PHILADELPHIA: Former United States president and Republican nominee Donald Trump and incumbent Vice President and Democratic candidate Kamala Harris on Tuesday faced-off each other in their first televised presidential debate ahead of the November elections.
The debate witnessed both the candidates addressing various key issues including immigration, abortion, diplomacy and others to put a more energised showdown than the one two months ago in Atlanta, where President Joe Biden's disastrous debate performance led to his withdrawal from the race, and the ascension of Harris.
Here are five takeaways from Tuesday's presidential debate.
The ABC News debate rules were meant to maintain decorum, but the candidates sparred, sometimes interrupting one another -- and with a clearly prepared Harris baiting her rival on multiple issues.
Harris attacked Trump on his record, his bombastic style, and the "bunch of lies" he routinely dishes out. Using pointed language, Harris said she and Biden worked to "clean up Donald Trump's mess."
She accused Trump of having "a very difficult time processing" his 2020 election loss and, in comments that clearly infuriated the billionaire Republican, mocked him for how some supporters leave his rallies early.
Trump pushed back — "Wait a minute, I'm talking now," he said at one point when Harris interjected — and launched lengthy tirades about the Biden administration's "insane" immigration and economic policies.
Trump often looked down, and rarely at Harris when she spoke. The vice president routinely turned to her rival, either to deliver a critique or raise her eyebrows at a Trump remark.

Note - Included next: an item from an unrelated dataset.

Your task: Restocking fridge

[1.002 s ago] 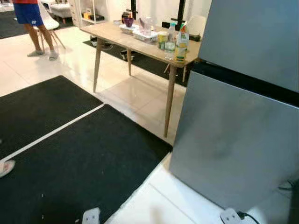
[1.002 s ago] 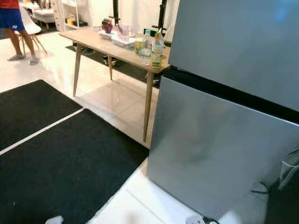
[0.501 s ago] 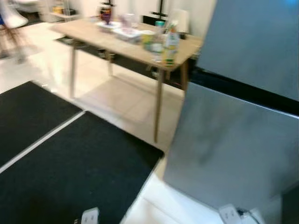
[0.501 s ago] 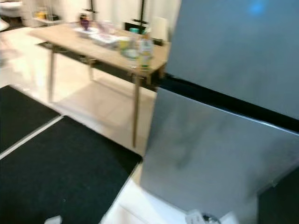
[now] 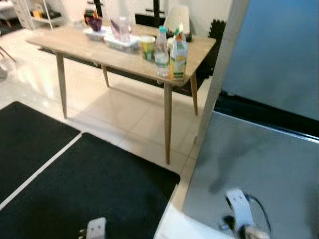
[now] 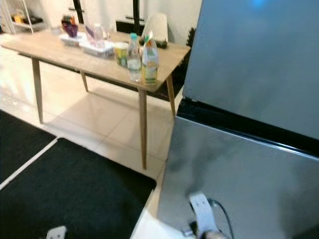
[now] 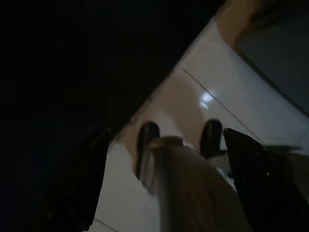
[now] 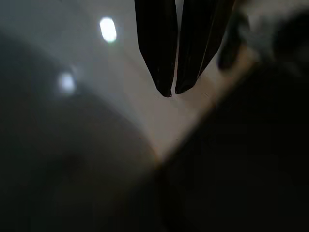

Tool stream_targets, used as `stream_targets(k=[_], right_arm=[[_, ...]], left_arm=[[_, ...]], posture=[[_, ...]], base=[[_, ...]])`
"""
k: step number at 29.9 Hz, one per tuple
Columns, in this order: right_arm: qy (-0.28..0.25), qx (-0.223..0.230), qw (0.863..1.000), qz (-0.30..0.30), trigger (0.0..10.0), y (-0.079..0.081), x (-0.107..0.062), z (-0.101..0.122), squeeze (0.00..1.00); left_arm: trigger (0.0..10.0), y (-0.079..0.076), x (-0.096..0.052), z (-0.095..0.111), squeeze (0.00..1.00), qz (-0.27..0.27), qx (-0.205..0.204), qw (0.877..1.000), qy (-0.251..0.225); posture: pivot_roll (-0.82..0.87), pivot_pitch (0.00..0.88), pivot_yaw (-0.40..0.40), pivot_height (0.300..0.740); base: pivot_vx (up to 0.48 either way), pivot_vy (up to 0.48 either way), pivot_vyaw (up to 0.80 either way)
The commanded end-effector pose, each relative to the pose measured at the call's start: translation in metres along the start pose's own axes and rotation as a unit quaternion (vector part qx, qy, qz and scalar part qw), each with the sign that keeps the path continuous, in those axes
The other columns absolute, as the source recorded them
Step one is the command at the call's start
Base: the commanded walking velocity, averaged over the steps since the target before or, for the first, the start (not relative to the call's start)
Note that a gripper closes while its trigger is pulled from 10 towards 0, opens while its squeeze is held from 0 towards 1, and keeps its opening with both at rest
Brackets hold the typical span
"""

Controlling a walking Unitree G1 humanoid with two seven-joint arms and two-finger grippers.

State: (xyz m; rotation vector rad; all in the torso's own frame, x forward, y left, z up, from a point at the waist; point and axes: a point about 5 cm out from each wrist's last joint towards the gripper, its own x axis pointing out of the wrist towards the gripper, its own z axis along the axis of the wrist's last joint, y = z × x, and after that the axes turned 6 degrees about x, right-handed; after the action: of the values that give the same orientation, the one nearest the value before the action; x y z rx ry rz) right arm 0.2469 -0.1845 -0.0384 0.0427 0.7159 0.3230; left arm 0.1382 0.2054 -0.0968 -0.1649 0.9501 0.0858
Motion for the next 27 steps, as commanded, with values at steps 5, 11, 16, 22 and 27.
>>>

Their early clash was over reproductive rights. With the Supreme Court, empowered by three Trump-nominated justices, overturning federal abortion protections, Trump has sought to moderate his position on abortion.
He argued he succeeded in returning the issue back to the US and said:
"It's the vote of the people now. It's not tied up in the federal government."

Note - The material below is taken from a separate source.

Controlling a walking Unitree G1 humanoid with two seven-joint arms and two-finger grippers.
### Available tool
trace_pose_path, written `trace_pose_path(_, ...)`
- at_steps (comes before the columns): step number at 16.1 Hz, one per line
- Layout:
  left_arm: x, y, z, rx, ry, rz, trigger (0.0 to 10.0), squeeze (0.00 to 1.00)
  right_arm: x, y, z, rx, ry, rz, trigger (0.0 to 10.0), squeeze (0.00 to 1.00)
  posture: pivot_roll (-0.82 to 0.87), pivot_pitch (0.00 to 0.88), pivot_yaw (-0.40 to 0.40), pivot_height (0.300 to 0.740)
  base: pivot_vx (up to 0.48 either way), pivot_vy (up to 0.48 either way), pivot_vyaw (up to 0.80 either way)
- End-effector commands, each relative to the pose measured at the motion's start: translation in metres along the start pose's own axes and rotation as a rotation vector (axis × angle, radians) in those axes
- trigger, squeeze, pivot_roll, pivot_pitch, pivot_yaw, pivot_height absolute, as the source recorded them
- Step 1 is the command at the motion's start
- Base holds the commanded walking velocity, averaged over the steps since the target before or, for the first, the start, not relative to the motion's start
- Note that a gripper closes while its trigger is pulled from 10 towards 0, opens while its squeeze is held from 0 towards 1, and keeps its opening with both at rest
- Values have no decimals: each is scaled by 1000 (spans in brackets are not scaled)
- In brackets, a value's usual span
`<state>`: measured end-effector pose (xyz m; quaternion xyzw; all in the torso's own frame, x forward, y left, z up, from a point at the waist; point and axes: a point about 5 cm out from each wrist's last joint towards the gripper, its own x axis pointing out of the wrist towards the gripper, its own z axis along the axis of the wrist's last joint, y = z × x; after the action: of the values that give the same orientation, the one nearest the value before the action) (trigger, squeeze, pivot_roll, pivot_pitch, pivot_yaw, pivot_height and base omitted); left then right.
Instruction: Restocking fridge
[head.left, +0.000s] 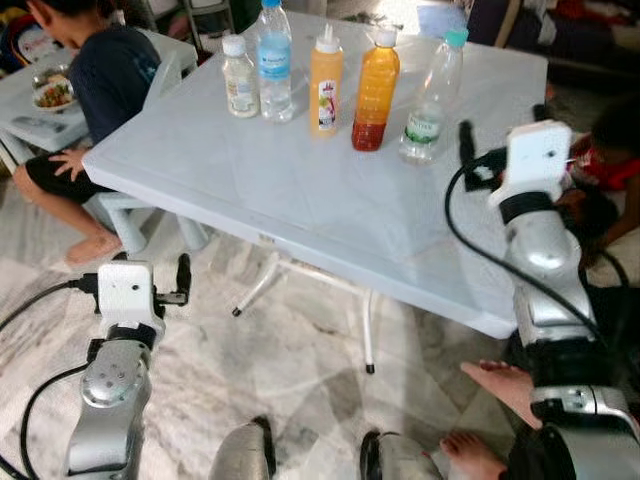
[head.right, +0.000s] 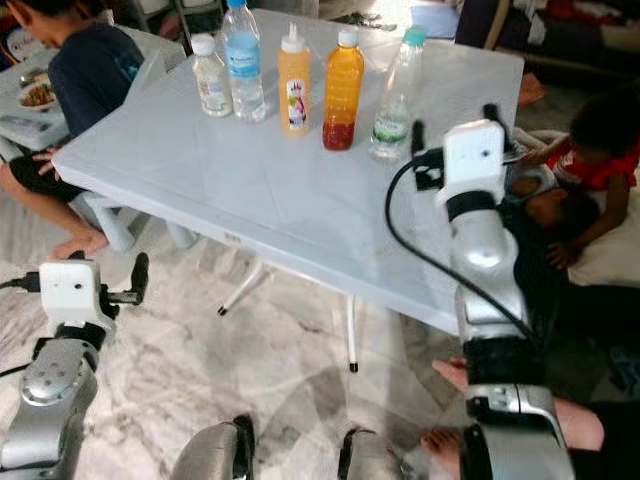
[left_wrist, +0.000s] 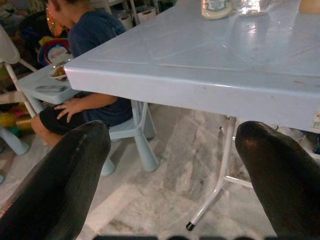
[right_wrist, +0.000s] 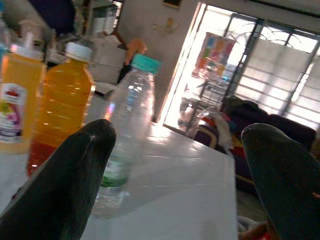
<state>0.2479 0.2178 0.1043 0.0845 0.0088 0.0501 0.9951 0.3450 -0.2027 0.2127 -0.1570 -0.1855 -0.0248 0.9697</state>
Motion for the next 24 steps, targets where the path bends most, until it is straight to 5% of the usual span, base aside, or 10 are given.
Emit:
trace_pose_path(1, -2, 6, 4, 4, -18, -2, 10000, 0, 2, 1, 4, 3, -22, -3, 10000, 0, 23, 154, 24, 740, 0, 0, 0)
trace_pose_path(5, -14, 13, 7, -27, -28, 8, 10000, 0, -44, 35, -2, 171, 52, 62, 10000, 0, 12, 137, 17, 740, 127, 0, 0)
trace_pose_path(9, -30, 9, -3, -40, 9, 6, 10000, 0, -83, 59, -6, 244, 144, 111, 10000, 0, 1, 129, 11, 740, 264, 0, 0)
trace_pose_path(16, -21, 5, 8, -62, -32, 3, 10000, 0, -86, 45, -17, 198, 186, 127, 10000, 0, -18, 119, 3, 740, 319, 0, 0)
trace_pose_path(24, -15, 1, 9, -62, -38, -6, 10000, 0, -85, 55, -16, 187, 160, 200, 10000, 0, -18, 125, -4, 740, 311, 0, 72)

"I did a great service in doing it, it took courage to do it," the former president added.
Trump also repeated a false claim that some states allow abortions "probably after birth," a procedure illegal nationwide.
"This is what people wanted? Pregnant women, who want to carry a pregnancy to term, suffering from a miscarriage, being denied care in an emergency room because the health care providers are afraid they might go to jail and she´s bleeding out in a car in the parking lot?" Harris countered, pointing at Trump while he stared ahead, stone-faced.

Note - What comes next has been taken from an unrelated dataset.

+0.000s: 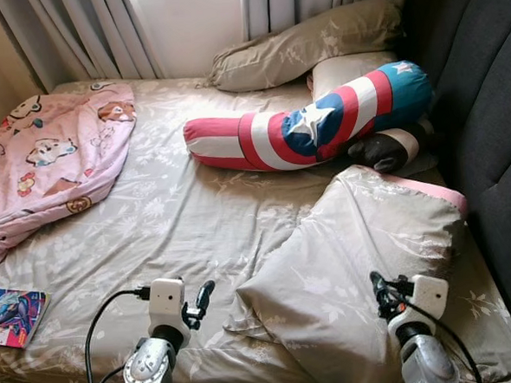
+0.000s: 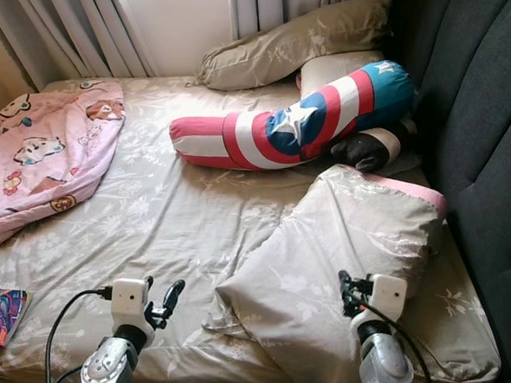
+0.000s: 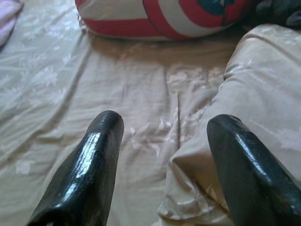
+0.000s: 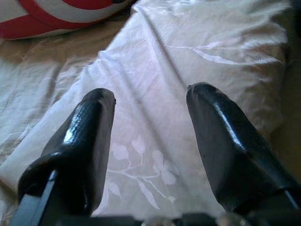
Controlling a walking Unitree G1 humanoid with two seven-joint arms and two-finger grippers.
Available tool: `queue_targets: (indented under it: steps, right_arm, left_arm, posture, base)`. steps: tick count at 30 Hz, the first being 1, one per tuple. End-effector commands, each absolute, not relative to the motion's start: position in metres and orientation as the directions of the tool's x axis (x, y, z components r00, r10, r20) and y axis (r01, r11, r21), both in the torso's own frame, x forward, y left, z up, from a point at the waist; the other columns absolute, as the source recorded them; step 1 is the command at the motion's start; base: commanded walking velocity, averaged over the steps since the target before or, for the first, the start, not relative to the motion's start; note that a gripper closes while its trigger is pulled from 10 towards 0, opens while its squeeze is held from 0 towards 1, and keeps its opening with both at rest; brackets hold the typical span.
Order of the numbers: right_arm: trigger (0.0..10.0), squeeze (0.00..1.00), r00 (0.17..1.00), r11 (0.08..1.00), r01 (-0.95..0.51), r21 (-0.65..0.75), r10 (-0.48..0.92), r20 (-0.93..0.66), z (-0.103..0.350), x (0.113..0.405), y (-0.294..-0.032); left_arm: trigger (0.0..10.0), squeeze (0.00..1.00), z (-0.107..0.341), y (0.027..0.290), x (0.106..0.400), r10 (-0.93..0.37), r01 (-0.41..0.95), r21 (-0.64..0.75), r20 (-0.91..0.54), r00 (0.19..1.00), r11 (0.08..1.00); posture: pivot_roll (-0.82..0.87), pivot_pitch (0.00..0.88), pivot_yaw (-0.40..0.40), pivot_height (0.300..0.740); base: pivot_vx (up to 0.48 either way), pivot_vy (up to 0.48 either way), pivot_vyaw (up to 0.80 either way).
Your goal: Clean up the room
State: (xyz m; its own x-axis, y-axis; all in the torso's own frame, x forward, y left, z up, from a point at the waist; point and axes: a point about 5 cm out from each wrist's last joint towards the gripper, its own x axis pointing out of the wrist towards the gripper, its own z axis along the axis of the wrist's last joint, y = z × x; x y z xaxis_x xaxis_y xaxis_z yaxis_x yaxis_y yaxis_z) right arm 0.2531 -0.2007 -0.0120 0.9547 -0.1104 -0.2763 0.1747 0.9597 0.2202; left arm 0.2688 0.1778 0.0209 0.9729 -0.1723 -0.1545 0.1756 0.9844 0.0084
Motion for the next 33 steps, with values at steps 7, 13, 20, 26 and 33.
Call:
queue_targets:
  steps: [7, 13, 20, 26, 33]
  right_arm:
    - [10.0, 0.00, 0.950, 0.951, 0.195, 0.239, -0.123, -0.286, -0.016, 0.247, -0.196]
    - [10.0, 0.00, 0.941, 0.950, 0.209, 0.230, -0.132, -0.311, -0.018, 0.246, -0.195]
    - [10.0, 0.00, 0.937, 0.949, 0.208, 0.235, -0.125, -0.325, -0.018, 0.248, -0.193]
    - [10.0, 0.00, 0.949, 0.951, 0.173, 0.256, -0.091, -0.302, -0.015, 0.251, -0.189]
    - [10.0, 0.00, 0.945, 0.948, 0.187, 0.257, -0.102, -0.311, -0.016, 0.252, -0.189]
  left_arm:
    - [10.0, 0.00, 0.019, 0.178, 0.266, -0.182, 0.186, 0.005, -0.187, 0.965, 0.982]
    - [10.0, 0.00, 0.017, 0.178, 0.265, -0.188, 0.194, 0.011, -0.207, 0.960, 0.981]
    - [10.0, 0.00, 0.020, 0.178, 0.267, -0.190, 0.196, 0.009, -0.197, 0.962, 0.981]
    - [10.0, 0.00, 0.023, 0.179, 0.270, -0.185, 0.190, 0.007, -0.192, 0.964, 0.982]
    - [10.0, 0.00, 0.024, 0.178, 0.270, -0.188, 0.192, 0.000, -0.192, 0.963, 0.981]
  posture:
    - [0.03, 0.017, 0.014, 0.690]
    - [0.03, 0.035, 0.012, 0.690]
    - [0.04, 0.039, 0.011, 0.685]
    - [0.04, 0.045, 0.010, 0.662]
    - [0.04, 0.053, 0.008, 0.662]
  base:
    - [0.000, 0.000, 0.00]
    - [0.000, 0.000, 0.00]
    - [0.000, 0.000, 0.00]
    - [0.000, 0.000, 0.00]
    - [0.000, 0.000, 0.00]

Trump's parroting of a debunked theory about immigrants eating Americans' pets was perhaps the apex of his falsehoods, along with his repeated claims that the 2020 election was stolen from him.
He dived into the unfounded conspiracy that Haitian immigrants in a small Ohio city were stealing pets for food.
"In Springfield, they're eating the dogs [....] They're eating the cats, they're eating the pets of the people that live there," Trump seethed.
When called out by ABC moderators who said city officials have found no credible evidence of such crimes, Trump bizarrely claimed "people on television" said it.
Foreign policy largely took a back seat, although each candidate took the opportunity to hammer the other on diplomacy and offer radically different visions of the world.
Harris called Trump "weak and wrong" on national security, and got under his skin when she said he was the laughingstock of world leaders.
She warned Trump would "give up" Ukraine to Russian President Vladimir Putin, "a dictator who would eat you for lunch."
Trump by contrast branded her a "horrible negotiator" who "hates Israel."
"If she's president, I believe that Israel will not exist within two years from now."
Some feared Harris would flounder under Trump´s attacks. But the Democrat, clearly well-prepared, laid out her own arguments while putting her rival on the defensive, according to analysts.
"Trump was terrible and Harris won hands down," University of Virginia professor of politics Larry Sabato told AFP. "She got revenge for Biden's loss in the first debate."
"The VP executed her strategy to a tee, parrying the moderator's questions, landing jabs at Trump, and baiting him into angry lunges," added Republican strategist Liam Donovan.
Princeton University professor Julian Zelizer, described it as Harris's "precision and plans versus chaos, rage and disinformation" of Trump.